(Stored items from a collection)
+ + + +
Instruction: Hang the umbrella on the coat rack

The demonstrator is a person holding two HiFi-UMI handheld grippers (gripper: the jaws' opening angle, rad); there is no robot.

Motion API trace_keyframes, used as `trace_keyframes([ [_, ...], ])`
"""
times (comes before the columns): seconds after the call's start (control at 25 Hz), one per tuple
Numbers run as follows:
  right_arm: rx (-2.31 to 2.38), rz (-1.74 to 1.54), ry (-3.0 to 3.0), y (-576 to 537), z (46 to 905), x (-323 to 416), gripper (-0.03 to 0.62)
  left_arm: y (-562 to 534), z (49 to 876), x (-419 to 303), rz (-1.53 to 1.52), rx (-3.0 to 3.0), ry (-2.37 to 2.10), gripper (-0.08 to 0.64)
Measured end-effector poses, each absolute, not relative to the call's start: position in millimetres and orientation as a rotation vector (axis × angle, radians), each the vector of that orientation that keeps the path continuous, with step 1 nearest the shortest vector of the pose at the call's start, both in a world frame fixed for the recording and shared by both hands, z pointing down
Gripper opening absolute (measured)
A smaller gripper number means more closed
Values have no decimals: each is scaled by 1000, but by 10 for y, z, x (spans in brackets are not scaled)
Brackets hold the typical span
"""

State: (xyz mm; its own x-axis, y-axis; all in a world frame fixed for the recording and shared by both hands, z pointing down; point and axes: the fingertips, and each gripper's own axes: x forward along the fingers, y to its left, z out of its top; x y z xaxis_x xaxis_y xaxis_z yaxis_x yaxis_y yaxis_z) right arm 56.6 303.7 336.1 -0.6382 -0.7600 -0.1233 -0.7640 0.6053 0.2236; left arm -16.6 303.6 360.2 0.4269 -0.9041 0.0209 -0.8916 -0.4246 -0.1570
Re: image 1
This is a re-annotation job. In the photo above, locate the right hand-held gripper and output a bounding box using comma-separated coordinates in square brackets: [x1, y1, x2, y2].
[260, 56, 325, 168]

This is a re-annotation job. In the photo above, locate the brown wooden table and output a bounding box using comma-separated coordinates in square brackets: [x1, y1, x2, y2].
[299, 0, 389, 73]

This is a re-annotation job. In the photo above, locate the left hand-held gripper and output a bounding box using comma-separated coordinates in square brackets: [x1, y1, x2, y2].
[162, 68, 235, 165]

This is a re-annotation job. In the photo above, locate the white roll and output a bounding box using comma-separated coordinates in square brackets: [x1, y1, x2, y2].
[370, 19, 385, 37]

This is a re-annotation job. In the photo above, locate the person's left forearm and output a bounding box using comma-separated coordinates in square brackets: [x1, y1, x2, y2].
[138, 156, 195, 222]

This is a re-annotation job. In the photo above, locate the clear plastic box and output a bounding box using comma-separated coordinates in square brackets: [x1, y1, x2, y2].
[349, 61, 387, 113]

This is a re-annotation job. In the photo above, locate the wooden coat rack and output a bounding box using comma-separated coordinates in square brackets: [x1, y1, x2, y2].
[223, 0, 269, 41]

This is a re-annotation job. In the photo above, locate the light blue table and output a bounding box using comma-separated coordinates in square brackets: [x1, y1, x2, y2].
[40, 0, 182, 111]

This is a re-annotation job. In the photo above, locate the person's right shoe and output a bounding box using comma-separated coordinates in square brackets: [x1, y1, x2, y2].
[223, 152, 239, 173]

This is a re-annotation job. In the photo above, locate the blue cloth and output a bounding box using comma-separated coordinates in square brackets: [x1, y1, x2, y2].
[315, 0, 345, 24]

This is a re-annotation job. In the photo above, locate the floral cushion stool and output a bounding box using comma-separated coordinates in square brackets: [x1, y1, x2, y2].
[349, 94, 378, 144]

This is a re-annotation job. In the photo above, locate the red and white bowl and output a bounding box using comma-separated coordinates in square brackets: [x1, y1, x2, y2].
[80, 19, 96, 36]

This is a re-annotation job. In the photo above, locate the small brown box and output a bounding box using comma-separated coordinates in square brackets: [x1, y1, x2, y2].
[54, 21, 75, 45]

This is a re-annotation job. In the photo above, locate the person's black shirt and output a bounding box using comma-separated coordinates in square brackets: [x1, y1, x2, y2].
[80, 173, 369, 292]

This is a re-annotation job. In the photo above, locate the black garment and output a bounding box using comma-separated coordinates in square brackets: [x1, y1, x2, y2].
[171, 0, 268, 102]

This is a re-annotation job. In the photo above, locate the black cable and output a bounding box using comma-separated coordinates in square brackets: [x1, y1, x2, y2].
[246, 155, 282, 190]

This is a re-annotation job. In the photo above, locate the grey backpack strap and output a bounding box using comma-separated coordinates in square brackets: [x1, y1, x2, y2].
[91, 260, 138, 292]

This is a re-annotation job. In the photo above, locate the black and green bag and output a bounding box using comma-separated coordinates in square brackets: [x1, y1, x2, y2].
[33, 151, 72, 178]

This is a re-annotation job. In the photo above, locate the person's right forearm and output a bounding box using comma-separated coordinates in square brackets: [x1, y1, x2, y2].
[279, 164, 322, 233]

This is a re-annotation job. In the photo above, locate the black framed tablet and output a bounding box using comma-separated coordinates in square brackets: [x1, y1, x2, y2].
+ + + +
• **EXERCISE PROMPT**:
Copy out the data above word for word, starting at its first line and ending with the line that contains "right_arm: rx (-2.31".

• **ANSWER**:
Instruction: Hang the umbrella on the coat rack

The demonstrator is a person holding two HiFi-UMI handheld grippers (gripper: the jaws' opening angle, rad); there is no robot.

Motion API trace_keyframes, used as `trace_keyframes([ [_, ...], ])`
"""
times (comes before the columns): seconds after the call's start (control at 25 Hz), one per tuple
Numbers run as follows:
  right_arm: rx (-2.31 to 2.38), rz (-1.74 to 1.54), ry (-3.0 to 3.0), y (-576 to 537), z (46 to 905), x (-323 to 416), gripper (-0.03 to 0.62)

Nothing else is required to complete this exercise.